Stephen Greenblatt (Harvard University)
General Editor and The Sixteenth Century
Greenblatt is the author of many books, including The Swerve (winner of the 2012 Pulitzer Prize), and serves as General Editor of The Norton Shakespeare. He was president of the Modern Language Association of America and is a fellow of the American Academy of Arts and Sciences.
Rachel Ablow (The University at Buffalo)
The Victorian Age
Ablow specializes in nineteenth-century literature and culture with research and teaching interests in the history and theory of the novel, the history of medicine, and the histories of epistemology, sensations, and emotions. She is the author of The Marriage of Minds and editor of the journal Victorian Literature and Culture.
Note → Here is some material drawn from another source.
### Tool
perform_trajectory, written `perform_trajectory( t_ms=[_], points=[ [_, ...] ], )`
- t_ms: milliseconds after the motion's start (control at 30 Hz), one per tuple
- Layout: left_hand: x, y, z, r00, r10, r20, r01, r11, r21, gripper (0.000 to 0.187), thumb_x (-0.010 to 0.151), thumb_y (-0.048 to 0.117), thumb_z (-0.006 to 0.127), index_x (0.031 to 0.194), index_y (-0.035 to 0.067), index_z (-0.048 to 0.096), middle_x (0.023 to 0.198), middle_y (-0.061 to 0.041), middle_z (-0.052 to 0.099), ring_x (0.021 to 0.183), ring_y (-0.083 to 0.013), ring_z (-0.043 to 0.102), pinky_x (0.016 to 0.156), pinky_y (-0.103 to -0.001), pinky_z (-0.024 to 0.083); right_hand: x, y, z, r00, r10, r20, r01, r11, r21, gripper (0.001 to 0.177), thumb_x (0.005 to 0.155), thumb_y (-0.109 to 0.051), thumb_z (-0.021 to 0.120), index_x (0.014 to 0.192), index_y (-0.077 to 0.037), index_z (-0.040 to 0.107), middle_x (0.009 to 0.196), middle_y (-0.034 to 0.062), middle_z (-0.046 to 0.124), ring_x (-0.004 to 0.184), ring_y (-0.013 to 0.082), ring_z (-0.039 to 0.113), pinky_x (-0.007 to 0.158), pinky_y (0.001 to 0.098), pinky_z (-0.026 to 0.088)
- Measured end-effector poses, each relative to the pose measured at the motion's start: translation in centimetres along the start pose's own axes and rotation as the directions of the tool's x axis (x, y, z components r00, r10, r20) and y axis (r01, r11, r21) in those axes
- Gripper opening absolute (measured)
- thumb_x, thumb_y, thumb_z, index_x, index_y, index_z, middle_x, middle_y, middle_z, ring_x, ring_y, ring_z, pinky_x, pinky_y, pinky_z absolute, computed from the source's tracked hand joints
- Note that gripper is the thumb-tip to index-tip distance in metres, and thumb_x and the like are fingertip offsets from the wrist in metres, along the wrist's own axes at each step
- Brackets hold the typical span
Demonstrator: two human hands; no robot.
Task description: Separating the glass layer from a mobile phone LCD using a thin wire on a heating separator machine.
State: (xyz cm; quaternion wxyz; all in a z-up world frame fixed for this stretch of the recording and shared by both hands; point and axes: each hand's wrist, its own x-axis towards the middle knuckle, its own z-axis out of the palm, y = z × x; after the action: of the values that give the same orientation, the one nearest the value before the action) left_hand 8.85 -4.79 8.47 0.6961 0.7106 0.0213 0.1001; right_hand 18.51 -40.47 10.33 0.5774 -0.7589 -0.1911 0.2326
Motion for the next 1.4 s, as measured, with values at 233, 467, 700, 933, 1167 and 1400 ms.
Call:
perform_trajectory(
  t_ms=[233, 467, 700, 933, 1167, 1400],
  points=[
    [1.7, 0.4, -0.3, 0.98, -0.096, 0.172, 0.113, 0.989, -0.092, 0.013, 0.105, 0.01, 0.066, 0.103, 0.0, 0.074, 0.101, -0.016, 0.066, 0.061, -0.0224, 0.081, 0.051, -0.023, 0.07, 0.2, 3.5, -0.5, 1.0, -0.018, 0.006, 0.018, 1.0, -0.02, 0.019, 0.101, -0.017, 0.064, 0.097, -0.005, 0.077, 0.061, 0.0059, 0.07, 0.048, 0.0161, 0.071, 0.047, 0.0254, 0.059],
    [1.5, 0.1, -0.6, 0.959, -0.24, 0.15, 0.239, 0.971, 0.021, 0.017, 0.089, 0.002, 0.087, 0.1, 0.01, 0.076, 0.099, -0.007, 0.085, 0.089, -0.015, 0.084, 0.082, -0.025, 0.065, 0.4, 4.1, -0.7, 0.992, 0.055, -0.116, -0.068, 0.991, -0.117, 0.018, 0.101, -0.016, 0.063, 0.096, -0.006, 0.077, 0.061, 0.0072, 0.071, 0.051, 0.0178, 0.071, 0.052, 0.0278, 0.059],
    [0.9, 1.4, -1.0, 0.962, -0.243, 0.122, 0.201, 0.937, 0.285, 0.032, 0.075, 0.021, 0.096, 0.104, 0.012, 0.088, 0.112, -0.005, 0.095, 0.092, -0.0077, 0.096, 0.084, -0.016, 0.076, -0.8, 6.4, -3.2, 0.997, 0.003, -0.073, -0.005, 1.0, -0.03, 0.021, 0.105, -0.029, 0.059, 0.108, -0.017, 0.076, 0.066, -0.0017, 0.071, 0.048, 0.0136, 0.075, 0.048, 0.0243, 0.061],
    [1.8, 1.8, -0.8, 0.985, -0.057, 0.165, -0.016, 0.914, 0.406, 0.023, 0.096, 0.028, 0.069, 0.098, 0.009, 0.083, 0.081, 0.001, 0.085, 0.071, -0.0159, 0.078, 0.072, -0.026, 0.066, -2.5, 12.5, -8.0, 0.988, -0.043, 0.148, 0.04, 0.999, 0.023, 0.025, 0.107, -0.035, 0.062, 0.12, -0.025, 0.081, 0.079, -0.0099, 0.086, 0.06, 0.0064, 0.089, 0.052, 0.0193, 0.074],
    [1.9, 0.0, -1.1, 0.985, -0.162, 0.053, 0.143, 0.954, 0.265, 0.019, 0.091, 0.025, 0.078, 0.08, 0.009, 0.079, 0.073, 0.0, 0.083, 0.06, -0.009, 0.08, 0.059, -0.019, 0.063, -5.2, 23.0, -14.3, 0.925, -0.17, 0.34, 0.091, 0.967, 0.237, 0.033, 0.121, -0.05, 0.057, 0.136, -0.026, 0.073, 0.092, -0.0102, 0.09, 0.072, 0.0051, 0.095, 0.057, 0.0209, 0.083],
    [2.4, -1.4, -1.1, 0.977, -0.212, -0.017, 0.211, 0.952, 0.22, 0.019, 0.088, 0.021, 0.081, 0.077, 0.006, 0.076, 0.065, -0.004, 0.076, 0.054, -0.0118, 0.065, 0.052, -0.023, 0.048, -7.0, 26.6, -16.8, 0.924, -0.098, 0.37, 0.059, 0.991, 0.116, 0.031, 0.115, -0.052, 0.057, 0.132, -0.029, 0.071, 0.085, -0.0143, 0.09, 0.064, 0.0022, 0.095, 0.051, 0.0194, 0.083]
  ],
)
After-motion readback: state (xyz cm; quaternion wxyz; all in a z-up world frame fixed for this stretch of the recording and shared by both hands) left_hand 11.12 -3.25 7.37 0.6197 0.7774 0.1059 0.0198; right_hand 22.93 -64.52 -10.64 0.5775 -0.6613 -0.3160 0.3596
Julie Crawford (Columbia University)
The Early Seventeenth Century
Crawford works on sixteenth- and seventeenth-century English literature and culture and has written on Shakespeare, John Fletcher, Margaret Cavendish, the Sidneys, Anne Clifford, Margaret Hoby, and Mary Wroth, as well as on post-Reformation religious culture, the history of reading, and the history of sexuality.
Eric Eisner (George Mason University)
The Romantic Period
Eisner’s teaching and research interests include eighteenth- and nineteenth-century British literature and culture, especially Romanticism, lyric poetry, and the history of authorship and of reading. He is the author of Nineteenth-Century Poetry and Literary Celebrity. He edited a volume of essays on Romantic Fandom in the Romantic Circles Praxis series.
Julie Orlemanski (University of Chicago)
The Middle Ages
Crawford teaches and writes about texts from the late Middle Ages and theoretical and methodological questions in present-day literary studies. She is co-editor of postmedieval: a journal of medieval cultural studies. Her book Symptomatic Subjects: Bodies, Medicine, and Causation in the Literature of Late Medieval England considers embodiment in the historical period just prior to medicine’s modernity.
Courtney Weiss Smith (Wesleyan University)
The Restoration and the Eighteenth Century
Weiss Smith’s first book, Empiricist Devotions: Science, Religion, and Poetry in Early Eighteenth-Century England won the Walker Cowen Memorial Prize for outstanding scholarship in eighteenth-century studies. She is currently writing Sound Stuff: Words in Enlightenment Philosophy and Poetics, a history of ideas about poetic sound (including rhyme, onomatopoeia, pun, and polyptoton).
Tiffany Stern (University of Birmingham)
The Sixteenth Century
Stern’s work combines literary criticism, theatre and book history, and editing from the sixteenth to the eighteenth centuries. In particular, she studies the theatrical contexts that brought about plays by Shakespeare and others. As General Editor of the New Mermaids play series and Arden Shakespeare: 4, she looks at the way plays were manifested in manuscript and print.
Aarthi Vadde (Duke University)
The Twentieth and Twenty-First Centuries
Vadde works on Global Anglophone literature and is broadly interested in the relationship of literary history to computational technologies and internet culture. She is also the co-founder of Novel Dialogue, a podcast about how novels are made—and what to make of them.